What the exercise asks >> Please restate, word for word, the lines below that begin at the one with "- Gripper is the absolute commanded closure" and end at the one with "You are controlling". Leave out all other lines.

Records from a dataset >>
----

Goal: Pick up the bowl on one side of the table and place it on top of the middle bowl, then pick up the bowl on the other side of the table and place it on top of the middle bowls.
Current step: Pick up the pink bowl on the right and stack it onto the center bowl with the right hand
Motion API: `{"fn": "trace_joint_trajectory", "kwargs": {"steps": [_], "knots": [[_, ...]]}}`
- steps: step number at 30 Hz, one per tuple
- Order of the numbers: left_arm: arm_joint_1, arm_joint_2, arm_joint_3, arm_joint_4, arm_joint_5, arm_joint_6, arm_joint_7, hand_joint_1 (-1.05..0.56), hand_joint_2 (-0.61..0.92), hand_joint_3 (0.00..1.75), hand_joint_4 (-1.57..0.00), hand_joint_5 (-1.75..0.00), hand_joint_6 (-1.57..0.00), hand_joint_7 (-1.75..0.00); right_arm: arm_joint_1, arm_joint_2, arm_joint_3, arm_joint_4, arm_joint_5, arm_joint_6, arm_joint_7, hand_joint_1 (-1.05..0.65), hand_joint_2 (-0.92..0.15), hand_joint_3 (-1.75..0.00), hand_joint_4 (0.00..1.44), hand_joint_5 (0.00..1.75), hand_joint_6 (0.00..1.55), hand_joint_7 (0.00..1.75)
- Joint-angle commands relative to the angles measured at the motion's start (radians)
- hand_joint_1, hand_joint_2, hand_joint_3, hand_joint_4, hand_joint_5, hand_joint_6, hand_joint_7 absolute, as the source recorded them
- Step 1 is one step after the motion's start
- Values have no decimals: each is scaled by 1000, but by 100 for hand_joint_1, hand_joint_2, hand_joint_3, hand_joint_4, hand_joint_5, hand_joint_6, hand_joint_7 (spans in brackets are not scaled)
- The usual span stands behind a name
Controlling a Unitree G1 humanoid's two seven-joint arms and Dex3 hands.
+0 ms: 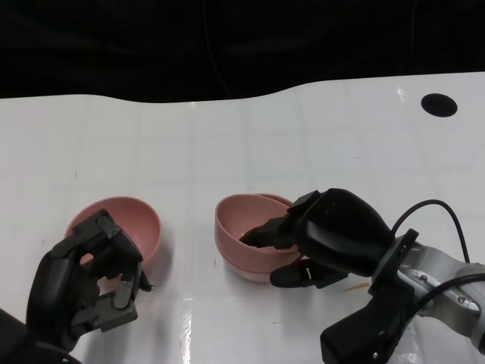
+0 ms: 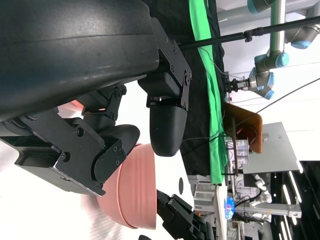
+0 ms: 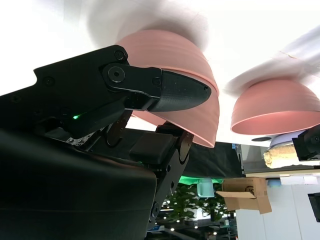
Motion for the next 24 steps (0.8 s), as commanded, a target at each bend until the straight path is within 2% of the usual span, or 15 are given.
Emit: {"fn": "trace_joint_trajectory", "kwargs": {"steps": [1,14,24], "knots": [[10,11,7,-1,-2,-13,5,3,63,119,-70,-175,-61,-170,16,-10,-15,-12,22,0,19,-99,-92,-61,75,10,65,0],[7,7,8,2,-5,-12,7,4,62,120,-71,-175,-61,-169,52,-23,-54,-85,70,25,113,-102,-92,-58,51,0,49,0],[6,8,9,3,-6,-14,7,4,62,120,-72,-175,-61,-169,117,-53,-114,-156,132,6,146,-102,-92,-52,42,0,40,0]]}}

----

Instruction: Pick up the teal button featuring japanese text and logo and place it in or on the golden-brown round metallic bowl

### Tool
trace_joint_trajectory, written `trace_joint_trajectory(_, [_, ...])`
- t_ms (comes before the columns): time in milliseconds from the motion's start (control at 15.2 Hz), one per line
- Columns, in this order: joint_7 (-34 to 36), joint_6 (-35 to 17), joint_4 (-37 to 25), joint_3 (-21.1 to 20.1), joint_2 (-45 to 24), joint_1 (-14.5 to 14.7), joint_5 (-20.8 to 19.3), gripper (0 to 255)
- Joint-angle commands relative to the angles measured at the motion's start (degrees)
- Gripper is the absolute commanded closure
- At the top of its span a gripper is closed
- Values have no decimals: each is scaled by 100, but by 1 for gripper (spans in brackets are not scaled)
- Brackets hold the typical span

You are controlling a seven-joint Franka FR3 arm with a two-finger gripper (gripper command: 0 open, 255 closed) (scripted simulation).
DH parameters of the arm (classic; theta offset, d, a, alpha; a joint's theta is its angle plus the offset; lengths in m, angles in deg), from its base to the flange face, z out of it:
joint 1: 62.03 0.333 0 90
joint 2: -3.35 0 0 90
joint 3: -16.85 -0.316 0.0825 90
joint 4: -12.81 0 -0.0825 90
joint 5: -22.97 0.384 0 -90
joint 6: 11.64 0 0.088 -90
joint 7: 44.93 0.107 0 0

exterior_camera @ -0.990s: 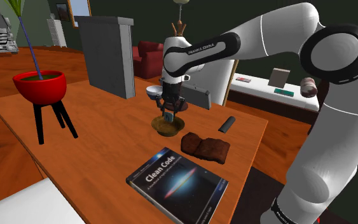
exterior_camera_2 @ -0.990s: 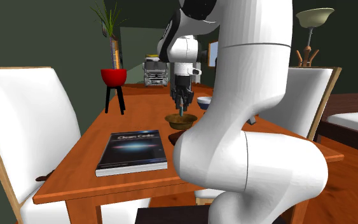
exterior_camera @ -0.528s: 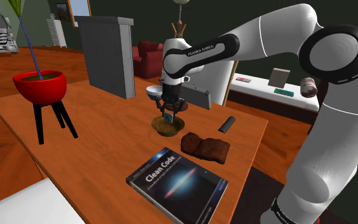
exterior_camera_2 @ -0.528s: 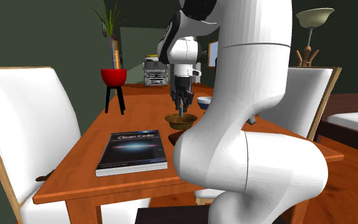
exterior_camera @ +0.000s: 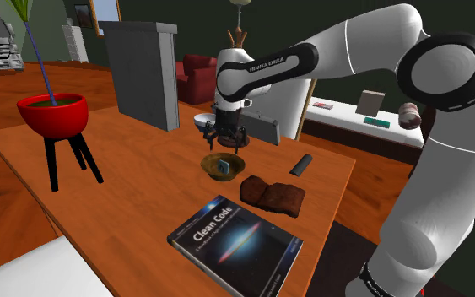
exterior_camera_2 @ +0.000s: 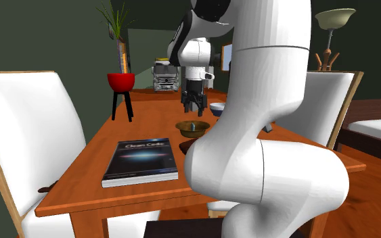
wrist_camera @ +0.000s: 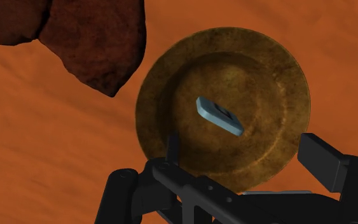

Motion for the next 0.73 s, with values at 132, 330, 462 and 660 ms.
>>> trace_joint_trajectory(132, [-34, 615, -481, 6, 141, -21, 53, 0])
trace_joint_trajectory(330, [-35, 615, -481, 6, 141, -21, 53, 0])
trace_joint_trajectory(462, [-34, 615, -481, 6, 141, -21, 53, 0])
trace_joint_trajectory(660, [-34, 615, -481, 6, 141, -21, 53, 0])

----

Response to this exercise >>
- Gripper is the absolute commanded closure
- At the top of its span a gripper is closed
- Values have no decimals: each is scaled by 100, but by 1 for gripper (spans in brackets are not scaled)
- Brackets hold the typical span

You are controlling a seven-joint Franka FR3 arm with a two-finger gripper (gripper command: 0 open, 255 closed) (scripted simulation).

This exercise requires no additional answer.